Watch Virgin Galactic’s tourist spacecraft reach its highest altitude to date

Any of the hundreds of people who’ve already paid $250,000 for the ride of a lifetime with Virgin Galactic will be eyeing their ticket with growing excitement following another successful test flight by the team on Thursday, July 26.

For the third time in four months, Richard Branson’s private space company achieved a flawless rocket-powered supersonic test flight of VSS Unity, the two-crew, six-passenger spacecraft that will one day take paying space tourists some 62 miles (100 km) above the surface of the Earth.

Following a smooth release from carrier aircraft VMS Eve at 46,500 feet (14,175 meters) over California’s Mojave Desert, pilots Dave Mackay and Mike Masucci fired up the spacecraft’s rocket motor before embarking upon a near-vertical climb at 2.47 times the speed of sound to an altitude of 32 miles (50 km), Virgin Galactic said in a report on its website.

Notably, Thursday’s test flight took Unity to its highest altitude yet, and about halfway to its target altitude at the edge of space.

It also enabled the team to gather valuable data in a number of areas, including supersonic aerodynamics and thermal dynamics.

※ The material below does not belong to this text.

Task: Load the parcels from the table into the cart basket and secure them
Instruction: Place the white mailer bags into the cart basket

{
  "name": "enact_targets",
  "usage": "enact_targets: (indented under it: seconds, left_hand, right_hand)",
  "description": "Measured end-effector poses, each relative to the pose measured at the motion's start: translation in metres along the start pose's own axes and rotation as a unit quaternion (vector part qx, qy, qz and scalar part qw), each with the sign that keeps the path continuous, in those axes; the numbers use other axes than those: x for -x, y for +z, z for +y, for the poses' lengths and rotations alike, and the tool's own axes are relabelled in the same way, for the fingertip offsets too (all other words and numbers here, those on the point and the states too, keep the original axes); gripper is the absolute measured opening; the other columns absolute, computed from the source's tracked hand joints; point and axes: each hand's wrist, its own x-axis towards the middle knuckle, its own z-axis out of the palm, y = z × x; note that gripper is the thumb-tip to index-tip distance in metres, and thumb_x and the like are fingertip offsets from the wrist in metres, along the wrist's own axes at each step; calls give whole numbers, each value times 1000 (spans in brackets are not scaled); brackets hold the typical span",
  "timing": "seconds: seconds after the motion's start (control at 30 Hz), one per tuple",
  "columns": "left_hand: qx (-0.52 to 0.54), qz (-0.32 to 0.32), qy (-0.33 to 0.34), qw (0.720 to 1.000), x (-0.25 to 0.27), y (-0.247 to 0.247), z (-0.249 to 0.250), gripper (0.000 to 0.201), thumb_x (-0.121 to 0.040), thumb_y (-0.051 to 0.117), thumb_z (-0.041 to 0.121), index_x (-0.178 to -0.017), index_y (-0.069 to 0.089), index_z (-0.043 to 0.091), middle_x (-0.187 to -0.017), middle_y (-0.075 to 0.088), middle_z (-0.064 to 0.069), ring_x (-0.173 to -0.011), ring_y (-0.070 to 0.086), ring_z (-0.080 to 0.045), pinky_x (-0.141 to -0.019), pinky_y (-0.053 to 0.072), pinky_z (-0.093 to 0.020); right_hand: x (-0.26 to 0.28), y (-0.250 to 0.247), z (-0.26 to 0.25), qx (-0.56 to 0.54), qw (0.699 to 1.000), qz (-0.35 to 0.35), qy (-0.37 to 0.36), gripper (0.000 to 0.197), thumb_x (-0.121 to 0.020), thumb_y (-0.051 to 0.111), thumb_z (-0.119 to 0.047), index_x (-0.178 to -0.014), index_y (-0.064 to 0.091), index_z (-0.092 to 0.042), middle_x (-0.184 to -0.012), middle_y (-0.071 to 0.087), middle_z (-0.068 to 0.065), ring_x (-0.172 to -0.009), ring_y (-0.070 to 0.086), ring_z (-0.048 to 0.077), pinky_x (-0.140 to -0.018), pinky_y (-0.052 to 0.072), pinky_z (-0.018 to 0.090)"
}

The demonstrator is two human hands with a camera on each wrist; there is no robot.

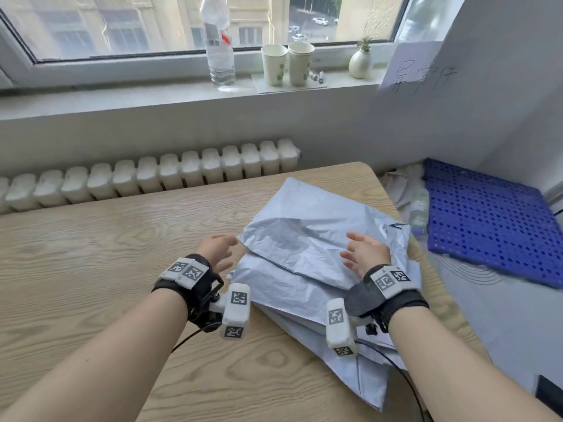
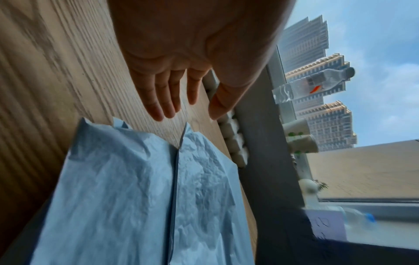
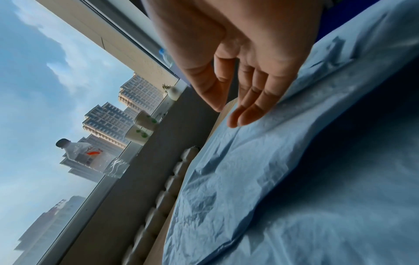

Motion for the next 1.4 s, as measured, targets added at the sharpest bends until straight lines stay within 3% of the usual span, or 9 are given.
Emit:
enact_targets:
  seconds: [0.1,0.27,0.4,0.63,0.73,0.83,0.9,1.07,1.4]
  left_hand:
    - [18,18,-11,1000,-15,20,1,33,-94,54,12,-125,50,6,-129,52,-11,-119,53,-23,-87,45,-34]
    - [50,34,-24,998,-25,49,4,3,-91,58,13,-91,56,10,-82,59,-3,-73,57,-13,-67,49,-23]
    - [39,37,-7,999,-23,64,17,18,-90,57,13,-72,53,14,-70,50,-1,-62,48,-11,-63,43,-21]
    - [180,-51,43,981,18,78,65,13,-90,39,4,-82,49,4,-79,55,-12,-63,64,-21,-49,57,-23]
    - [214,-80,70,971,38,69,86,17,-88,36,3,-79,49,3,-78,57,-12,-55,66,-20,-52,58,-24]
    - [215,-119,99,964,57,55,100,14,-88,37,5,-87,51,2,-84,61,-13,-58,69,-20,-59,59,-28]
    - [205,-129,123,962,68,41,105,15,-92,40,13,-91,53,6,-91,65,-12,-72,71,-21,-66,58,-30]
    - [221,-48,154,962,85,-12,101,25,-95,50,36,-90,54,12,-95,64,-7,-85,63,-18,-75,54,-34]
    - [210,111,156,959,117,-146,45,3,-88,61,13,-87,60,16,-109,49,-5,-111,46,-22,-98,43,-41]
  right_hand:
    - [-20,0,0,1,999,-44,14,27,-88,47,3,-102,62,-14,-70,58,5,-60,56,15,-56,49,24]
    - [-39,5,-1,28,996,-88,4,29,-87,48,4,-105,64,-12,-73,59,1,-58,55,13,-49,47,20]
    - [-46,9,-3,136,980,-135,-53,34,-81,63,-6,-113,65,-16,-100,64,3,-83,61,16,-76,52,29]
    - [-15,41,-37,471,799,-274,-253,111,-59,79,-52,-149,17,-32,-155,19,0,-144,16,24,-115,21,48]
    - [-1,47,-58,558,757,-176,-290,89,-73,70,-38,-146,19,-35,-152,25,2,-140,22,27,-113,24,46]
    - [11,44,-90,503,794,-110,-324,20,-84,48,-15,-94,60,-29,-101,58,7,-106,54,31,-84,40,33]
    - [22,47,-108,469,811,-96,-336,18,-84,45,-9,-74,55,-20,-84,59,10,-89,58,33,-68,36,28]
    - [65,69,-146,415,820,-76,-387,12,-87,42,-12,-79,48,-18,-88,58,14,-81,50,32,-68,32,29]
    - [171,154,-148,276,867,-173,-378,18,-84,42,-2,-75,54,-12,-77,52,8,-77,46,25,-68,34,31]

Other sensors aboard Unity measured precise cabin conditions during powered flight.

After landing safely back at Mojave Air and Space Port, chief pilot Mackay described the experience as “a thrill from start to finish.”

He added: “Unity’s rocket motor performed magnificently again and Sooch pulled off a smooth landing. This was a new altitude record for both of us in the cockpit … and the views of Earth from the black sky were magnificent.”

Sooch was no less enthusiastic about the experience: “Having been a U2 pilot and done a lot of high altitude work, or what I thought was high altitude work, the view from 170,000 feet was just totally amazing.”

The pilot described the flight as “exciting and frankly beautiful,” adding, “We were able to complete a large number of test points which will give us good insight as we progress to our goal of commercial service.”

With the team’s confidence growing, Branson said this week that a commercial service for so-called “space tourists” could launch by the end of this year.

Branson, who’s already training for a place on the debut flight, said recently that Virgin Galactic is neck and neck with Blue Origin — owned by Amazon boss Jeff Bezos — in the race to launch the first commercial space tourism service.

But never far from the team’s mind is the disaster Virgin Galactic suffered in 2014 when one of its pilots died in a failed test flight.

“Ultimately, we have to do it safely,” Branson said recently. “It’s more a race with ourselves to make sure we have the craft that are safe to put people up there.”

Virgin Galactic suspended air operations for two years following the tragedy before embarking on a glide test of its then-new spaceplane, VSS Unity, in 2016.